Entries taken from a collection
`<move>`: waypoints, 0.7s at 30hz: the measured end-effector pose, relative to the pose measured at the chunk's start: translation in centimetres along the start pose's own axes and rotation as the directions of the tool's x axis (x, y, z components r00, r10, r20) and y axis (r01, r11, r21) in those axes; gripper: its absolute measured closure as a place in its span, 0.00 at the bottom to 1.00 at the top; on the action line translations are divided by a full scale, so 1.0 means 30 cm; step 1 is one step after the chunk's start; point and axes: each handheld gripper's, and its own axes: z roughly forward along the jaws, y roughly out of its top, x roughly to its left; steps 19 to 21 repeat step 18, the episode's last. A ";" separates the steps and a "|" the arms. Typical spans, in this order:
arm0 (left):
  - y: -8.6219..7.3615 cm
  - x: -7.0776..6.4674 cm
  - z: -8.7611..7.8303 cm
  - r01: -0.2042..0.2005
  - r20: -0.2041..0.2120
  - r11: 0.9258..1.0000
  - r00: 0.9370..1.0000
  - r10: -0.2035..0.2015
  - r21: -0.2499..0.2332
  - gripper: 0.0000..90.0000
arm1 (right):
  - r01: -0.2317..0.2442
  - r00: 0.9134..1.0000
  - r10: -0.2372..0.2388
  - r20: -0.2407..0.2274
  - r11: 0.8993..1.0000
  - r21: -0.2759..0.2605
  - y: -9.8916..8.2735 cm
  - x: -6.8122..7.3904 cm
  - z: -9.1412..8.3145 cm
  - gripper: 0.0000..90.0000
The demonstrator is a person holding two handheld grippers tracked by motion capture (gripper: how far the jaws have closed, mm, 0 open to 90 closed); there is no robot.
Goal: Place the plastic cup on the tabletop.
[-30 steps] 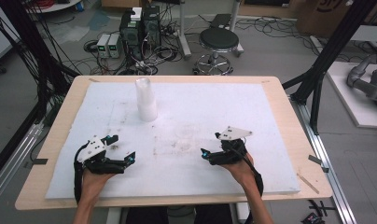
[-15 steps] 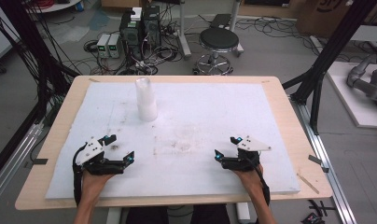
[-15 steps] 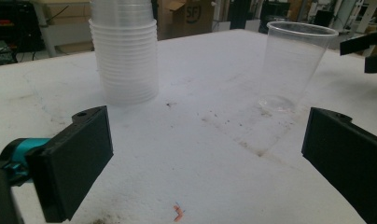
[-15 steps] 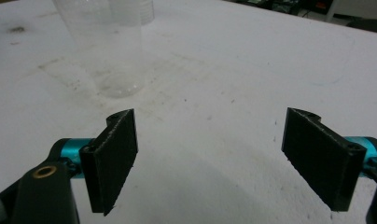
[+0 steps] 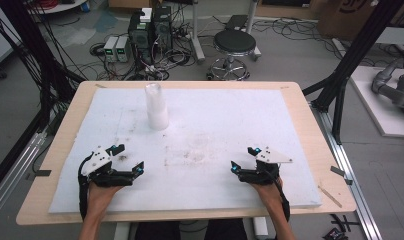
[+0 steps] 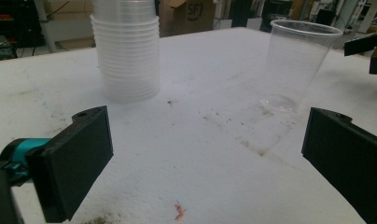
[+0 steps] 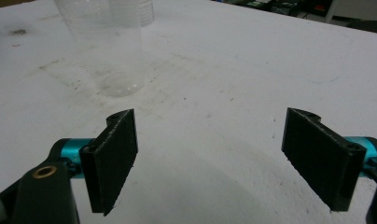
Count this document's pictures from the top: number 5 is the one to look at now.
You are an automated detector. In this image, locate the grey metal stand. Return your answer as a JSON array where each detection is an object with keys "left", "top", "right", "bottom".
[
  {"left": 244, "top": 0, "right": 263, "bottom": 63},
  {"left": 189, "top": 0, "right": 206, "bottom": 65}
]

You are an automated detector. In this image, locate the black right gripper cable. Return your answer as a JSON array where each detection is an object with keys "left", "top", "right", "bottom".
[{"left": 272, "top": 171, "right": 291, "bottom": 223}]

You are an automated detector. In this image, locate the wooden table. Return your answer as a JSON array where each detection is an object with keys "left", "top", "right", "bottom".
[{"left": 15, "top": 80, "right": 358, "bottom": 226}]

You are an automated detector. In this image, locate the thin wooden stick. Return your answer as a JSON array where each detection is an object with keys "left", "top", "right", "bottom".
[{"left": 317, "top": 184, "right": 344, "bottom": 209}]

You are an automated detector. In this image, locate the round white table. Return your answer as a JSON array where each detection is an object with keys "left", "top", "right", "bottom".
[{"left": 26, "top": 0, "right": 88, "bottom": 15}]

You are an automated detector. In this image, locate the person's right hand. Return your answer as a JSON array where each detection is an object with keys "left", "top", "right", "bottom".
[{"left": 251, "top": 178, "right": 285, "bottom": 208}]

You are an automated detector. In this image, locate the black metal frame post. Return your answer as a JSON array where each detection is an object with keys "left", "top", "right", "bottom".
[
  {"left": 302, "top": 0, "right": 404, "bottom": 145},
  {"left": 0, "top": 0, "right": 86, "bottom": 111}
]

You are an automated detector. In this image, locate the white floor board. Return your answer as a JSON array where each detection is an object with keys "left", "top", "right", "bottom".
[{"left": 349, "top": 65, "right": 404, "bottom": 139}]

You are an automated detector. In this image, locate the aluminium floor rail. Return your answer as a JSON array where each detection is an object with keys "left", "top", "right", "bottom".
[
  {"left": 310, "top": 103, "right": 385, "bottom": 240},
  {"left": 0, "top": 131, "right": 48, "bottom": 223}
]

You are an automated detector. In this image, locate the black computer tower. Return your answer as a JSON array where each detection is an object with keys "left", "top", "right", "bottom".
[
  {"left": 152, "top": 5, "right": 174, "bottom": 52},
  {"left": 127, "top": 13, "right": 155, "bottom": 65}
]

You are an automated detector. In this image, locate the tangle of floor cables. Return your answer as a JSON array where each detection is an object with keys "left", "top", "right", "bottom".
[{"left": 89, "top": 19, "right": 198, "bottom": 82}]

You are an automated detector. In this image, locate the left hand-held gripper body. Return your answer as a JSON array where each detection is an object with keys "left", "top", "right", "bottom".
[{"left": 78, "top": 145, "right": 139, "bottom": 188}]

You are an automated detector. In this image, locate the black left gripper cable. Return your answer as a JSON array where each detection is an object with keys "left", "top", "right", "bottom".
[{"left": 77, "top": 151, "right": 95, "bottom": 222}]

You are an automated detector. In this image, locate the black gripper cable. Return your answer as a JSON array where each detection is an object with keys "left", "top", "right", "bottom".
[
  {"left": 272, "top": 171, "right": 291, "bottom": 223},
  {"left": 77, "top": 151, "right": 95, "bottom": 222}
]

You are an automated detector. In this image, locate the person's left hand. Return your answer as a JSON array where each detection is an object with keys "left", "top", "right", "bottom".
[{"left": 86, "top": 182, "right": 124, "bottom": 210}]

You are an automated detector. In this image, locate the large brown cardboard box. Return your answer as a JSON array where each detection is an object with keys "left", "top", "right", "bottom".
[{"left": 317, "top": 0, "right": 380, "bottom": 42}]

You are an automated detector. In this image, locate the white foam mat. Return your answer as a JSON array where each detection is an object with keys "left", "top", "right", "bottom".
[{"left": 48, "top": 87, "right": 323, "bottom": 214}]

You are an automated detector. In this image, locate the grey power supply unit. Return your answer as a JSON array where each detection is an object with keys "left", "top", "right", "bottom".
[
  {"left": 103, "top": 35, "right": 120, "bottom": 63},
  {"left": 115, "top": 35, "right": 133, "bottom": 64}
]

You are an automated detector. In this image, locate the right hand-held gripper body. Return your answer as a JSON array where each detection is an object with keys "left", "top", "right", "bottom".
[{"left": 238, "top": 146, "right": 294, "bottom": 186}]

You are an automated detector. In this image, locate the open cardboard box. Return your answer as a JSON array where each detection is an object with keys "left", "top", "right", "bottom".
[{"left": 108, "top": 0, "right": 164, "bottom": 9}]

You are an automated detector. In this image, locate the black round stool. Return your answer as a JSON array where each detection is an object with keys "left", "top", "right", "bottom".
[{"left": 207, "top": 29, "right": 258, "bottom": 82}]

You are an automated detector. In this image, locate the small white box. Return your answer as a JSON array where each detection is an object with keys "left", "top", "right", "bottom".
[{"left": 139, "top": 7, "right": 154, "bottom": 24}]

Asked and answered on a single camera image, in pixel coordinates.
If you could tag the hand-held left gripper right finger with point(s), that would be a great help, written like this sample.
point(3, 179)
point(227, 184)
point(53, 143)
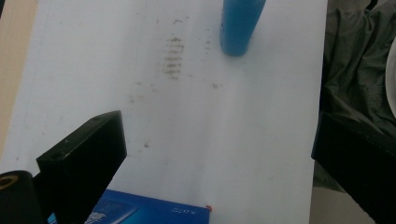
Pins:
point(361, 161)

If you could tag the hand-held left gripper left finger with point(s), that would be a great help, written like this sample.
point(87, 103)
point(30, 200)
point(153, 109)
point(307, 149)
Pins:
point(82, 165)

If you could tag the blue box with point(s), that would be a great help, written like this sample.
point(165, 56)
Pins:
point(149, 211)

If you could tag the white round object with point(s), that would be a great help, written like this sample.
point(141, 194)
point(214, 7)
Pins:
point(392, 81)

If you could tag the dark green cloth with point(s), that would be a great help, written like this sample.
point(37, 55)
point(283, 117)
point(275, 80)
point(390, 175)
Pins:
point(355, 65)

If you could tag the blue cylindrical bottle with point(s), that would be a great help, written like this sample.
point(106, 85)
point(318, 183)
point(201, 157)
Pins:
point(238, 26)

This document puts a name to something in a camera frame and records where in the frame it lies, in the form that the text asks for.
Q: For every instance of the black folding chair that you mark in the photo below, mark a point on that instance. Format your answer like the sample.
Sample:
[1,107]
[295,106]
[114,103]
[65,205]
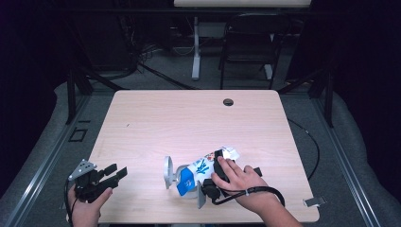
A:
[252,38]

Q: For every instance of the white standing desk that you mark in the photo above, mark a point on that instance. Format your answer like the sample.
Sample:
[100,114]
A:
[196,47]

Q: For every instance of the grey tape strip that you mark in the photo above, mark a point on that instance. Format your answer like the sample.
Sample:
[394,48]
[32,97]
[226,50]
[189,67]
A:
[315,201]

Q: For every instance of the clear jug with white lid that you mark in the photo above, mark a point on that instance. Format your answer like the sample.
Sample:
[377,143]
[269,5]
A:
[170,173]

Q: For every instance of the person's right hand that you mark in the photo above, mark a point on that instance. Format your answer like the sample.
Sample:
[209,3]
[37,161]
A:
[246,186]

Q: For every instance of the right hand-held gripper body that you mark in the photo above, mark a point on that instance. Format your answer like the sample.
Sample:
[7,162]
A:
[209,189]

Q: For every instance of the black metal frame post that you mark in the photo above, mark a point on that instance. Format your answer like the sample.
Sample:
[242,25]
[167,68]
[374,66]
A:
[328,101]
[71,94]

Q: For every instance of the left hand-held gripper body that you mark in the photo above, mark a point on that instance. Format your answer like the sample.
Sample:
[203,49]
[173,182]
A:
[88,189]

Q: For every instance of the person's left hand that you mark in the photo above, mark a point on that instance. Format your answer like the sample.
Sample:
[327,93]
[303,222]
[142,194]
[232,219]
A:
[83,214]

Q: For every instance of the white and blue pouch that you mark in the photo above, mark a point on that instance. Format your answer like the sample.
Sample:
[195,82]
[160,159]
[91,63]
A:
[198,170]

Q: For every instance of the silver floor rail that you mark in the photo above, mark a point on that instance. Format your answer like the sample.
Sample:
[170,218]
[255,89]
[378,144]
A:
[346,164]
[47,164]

= Work required =
Write out only the lines from the very start of the entries above to the line that includes "- r00: 0.9134..1.0000", both ends included, each one unchanged.

= Completed exercise =
`<move>`: waypoints, 0.7s at 30hz: the measured end-effector pose, relative to the pose measured at the chunk's start: translation in centimetres along the start pose's own axes and rotation as the directions of the tool's x axis (x, y, z components r00, r10, r20) and y axis (r01, r11, r21) in those axes; gripper: its absolute measured closure as a place in its span, 0.00 at the bottom to 1.00 at the top; on the action line translations are divided by a full scale, so 1.0 means 30 cm; step 1 is one step after the chunk's start; point and axes: each handheld gripper's, and its own axes: z roughly forward along the jaws, y roughly out of its top, x roughly to its left; steps 19 to 21 repeat step 18, the episode's last. A ";" separates the steps and a "|" the arms. Typical spans, in this order:
arm0 (left):
  - y: -8.6219..7.3615 cm
  - x: -7.0776..6.4674 cm
  - z: -8.7611..7.8303 cm
  - r01: -0.2042..0.2005
  - r20: -0.2041..0.2120
  - r11: 0.9258..1.0000
  - r00: 0.9370..1.0000
  - r10: -0.2035..0.2015
  - r21: -0.2499..0.2332
  - gripper: 0.0000..90.0000
arm1 (right):
  - r01: -0.2317..0.2442
  - r00: 0.9134..1.0000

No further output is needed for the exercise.